▸ **Directions**
Work out how many lines below contain the word "metal", then give that number alone.

[Data for this exercise — start]

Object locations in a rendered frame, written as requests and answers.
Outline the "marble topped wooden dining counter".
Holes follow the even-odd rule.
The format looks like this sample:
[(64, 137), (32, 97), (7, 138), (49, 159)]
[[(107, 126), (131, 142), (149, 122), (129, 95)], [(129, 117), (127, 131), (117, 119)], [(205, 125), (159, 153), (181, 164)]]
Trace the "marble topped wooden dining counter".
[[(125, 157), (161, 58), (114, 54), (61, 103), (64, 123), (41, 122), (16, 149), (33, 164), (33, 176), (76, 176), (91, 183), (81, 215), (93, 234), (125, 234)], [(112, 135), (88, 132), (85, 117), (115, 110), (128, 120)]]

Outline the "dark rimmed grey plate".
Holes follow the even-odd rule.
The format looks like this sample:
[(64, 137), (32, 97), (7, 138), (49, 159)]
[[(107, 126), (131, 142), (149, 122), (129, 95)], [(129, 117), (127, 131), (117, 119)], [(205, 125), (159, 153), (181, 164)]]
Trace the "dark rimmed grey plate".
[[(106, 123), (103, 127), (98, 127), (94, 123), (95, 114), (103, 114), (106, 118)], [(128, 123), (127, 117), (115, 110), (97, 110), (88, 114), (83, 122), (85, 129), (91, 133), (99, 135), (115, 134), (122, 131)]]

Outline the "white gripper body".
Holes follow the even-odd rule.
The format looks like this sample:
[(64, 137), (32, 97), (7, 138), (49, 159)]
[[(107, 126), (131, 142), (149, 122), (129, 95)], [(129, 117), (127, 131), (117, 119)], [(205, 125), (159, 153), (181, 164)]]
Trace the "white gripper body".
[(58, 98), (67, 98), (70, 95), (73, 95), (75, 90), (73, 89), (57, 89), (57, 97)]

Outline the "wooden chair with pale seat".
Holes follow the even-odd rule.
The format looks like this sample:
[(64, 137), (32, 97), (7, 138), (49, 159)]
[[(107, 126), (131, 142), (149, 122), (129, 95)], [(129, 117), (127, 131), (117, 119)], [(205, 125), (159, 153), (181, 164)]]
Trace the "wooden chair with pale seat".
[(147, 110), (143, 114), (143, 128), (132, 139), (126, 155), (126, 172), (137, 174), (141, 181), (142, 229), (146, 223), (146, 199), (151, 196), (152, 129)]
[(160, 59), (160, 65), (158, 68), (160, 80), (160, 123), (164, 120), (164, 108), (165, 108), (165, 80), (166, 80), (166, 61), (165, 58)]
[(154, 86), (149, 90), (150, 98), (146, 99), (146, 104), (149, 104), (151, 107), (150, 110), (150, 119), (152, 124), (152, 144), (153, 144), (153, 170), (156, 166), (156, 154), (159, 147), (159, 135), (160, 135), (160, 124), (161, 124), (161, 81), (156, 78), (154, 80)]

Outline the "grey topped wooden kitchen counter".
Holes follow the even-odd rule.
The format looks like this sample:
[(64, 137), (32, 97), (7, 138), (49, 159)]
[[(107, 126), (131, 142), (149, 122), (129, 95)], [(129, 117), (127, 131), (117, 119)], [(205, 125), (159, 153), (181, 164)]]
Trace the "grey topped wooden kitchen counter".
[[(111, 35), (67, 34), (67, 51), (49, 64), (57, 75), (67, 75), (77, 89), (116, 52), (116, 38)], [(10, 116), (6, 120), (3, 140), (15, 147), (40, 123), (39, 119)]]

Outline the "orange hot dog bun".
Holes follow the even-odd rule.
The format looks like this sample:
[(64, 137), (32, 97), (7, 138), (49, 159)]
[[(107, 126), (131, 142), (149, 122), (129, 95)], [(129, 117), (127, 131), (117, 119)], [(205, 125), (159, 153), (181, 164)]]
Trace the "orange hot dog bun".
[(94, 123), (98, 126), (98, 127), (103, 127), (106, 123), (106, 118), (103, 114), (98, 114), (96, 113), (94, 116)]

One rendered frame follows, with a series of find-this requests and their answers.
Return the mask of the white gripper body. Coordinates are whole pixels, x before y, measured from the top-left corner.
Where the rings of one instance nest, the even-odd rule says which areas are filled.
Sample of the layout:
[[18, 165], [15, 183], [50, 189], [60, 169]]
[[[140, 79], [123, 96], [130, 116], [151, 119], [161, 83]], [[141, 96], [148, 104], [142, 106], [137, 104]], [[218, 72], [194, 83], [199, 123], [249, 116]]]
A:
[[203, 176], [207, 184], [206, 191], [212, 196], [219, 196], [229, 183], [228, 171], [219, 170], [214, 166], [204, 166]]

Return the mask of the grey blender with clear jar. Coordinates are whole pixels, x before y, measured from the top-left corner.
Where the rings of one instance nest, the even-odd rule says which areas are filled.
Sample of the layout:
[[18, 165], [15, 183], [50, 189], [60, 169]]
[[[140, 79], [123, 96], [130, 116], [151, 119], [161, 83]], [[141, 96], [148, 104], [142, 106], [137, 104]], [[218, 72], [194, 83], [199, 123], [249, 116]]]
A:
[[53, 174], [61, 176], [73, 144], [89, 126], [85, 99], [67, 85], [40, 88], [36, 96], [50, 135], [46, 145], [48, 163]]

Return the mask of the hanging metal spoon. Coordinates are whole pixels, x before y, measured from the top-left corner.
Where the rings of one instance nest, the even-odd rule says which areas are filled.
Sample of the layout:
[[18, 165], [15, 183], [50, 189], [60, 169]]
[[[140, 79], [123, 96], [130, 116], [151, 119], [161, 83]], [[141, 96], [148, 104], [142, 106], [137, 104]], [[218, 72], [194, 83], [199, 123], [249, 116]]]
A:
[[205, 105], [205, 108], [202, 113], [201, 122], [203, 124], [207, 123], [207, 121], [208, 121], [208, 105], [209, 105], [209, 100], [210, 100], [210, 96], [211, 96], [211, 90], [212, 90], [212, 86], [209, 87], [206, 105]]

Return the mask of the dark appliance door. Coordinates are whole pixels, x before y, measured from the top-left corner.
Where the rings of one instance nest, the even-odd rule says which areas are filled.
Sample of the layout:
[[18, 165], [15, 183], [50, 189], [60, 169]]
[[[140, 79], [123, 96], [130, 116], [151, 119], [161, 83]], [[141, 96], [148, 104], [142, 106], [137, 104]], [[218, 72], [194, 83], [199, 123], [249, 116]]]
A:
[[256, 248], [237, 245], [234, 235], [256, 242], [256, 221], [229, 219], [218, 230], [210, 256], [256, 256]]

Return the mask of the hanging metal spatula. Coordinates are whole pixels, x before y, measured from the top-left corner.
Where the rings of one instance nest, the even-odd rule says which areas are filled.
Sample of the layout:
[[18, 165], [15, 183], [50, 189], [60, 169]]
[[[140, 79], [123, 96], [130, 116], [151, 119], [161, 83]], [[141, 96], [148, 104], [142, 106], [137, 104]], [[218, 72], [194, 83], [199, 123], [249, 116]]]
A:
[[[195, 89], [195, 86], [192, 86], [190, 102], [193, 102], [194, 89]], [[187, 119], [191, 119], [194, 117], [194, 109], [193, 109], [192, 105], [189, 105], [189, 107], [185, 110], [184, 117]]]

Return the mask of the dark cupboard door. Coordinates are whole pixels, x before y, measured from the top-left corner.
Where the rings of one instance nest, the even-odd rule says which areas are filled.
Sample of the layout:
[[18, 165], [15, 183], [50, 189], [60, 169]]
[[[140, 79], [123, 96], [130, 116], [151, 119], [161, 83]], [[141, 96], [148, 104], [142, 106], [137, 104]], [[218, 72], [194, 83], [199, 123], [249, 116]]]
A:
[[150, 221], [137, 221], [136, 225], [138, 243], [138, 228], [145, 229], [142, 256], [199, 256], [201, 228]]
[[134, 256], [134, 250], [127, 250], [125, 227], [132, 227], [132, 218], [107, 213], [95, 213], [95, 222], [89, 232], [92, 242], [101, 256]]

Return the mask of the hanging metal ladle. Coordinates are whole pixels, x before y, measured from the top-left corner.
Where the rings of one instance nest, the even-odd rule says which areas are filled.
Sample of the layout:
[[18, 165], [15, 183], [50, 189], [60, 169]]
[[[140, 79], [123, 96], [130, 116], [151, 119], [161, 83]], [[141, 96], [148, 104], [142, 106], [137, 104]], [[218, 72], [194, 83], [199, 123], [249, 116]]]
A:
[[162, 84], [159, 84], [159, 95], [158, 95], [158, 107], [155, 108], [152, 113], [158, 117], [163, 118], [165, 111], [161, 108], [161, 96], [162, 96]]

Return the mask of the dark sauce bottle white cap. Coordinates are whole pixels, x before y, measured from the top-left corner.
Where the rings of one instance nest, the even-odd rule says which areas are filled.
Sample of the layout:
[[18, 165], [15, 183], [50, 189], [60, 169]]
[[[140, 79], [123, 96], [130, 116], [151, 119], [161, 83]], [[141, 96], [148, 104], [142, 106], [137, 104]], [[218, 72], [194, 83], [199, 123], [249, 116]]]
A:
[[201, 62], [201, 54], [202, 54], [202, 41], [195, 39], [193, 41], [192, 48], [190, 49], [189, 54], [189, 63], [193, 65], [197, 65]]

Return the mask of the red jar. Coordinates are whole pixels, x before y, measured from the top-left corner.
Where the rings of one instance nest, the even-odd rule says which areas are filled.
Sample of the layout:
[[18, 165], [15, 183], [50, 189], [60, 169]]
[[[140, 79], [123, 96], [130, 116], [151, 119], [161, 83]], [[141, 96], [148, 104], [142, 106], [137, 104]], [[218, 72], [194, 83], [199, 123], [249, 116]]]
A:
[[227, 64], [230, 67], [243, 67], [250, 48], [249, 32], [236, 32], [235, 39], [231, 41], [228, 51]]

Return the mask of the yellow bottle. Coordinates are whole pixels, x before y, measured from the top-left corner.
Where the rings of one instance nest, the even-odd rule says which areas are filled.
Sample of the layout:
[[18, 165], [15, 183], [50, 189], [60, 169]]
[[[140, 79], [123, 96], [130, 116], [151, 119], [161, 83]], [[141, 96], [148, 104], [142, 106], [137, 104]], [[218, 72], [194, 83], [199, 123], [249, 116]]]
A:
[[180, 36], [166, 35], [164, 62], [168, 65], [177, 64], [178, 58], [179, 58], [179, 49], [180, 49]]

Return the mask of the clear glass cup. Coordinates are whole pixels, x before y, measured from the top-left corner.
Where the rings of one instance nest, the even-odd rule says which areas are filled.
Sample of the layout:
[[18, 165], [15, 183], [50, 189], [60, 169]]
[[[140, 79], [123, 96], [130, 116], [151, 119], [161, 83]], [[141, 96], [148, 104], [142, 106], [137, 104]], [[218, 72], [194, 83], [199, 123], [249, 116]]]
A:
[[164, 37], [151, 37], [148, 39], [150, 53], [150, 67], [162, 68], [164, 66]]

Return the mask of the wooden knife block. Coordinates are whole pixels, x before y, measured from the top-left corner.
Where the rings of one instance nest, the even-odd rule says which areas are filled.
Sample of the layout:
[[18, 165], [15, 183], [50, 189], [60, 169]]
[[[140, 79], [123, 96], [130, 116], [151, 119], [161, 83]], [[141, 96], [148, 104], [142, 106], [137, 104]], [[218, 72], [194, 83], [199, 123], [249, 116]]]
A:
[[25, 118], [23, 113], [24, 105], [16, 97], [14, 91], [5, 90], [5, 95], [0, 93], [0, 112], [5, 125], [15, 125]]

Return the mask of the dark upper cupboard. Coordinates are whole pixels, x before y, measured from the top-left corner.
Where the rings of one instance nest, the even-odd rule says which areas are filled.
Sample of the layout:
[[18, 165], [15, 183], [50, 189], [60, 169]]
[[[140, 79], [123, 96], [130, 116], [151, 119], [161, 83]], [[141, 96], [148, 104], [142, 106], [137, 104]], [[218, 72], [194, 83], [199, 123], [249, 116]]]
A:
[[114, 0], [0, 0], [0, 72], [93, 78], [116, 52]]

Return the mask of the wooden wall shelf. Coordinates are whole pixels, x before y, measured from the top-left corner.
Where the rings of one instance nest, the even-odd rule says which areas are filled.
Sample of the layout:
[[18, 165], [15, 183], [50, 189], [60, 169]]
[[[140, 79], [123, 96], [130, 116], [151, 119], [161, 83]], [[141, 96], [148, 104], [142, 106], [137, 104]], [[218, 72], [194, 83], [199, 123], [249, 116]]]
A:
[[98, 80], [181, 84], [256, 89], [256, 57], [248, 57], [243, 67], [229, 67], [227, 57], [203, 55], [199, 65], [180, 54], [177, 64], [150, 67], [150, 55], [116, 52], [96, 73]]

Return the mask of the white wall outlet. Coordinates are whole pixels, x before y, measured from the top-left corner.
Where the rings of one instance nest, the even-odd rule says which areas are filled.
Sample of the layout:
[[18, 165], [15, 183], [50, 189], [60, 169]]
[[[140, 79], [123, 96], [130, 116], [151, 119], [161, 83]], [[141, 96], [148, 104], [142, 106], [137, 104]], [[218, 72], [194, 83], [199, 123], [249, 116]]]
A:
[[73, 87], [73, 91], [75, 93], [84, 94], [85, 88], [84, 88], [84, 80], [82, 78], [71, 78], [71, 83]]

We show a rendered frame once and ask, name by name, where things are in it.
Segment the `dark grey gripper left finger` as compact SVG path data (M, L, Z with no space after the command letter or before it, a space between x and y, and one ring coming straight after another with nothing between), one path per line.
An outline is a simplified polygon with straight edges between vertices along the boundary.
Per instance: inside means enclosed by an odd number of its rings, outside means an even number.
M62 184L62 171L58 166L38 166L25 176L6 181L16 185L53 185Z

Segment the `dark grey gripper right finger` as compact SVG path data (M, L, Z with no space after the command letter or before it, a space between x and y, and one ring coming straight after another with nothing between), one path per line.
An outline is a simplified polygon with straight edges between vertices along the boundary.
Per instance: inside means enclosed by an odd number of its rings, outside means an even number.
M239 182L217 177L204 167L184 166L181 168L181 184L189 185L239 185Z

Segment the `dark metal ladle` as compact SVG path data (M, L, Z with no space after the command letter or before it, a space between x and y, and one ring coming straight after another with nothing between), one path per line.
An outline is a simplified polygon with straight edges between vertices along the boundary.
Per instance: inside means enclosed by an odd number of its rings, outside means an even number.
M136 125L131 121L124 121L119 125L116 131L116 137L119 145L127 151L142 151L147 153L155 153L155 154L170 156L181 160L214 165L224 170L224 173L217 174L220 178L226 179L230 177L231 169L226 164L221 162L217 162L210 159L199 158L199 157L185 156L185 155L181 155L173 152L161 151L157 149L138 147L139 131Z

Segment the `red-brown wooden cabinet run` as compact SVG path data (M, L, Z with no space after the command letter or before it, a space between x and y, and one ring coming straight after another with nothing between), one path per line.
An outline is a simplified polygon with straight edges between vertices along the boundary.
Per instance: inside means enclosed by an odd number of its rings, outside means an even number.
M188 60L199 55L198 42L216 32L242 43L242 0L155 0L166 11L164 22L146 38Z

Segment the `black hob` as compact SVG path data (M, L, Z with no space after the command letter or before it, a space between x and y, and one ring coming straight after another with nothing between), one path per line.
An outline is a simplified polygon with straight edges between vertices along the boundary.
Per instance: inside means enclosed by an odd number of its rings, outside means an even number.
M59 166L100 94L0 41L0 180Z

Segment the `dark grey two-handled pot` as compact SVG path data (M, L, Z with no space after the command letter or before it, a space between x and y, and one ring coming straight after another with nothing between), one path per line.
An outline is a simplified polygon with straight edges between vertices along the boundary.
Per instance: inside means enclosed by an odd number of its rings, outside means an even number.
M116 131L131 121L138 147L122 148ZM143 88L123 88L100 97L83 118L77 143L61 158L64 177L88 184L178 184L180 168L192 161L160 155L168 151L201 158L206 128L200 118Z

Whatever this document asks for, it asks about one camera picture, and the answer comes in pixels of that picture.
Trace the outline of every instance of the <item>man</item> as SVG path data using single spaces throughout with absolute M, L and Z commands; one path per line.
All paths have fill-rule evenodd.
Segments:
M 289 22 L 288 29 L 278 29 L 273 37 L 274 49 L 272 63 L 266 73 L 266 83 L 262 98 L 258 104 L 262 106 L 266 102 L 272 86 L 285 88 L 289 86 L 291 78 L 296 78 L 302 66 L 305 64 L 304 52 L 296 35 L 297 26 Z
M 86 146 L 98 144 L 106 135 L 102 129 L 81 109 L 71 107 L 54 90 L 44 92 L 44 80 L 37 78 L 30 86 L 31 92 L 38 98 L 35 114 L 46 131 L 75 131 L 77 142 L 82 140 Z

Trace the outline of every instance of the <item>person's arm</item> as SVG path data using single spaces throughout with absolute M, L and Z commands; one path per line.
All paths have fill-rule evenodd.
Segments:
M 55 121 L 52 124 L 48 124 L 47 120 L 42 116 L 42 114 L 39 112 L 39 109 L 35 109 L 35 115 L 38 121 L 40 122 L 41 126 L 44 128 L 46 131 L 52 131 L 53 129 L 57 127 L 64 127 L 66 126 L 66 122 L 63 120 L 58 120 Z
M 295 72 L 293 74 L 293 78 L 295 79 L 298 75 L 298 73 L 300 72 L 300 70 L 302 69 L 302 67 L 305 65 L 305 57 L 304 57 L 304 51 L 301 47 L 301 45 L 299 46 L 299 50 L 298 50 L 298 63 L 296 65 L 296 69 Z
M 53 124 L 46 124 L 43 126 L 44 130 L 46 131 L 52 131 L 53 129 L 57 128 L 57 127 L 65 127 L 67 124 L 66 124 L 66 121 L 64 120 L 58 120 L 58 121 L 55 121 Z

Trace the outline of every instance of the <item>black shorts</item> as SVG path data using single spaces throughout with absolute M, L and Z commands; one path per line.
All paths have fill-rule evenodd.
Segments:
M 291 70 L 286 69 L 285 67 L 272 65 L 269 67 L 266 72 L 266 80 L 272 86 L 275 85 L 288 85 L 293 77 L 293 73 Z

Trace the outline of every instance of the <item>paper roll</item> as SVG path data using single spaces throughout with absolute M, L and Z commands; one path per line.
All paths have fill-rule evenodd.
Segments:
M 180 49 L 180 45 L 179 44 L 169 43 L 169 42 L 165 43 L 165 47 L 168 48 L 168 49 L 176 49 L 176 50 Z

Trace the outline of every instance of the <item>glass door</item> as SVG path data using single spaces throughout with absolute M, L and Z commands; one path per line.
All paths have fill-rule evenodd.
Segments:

[Data for this exercise — finish]

▸ **Written response**
4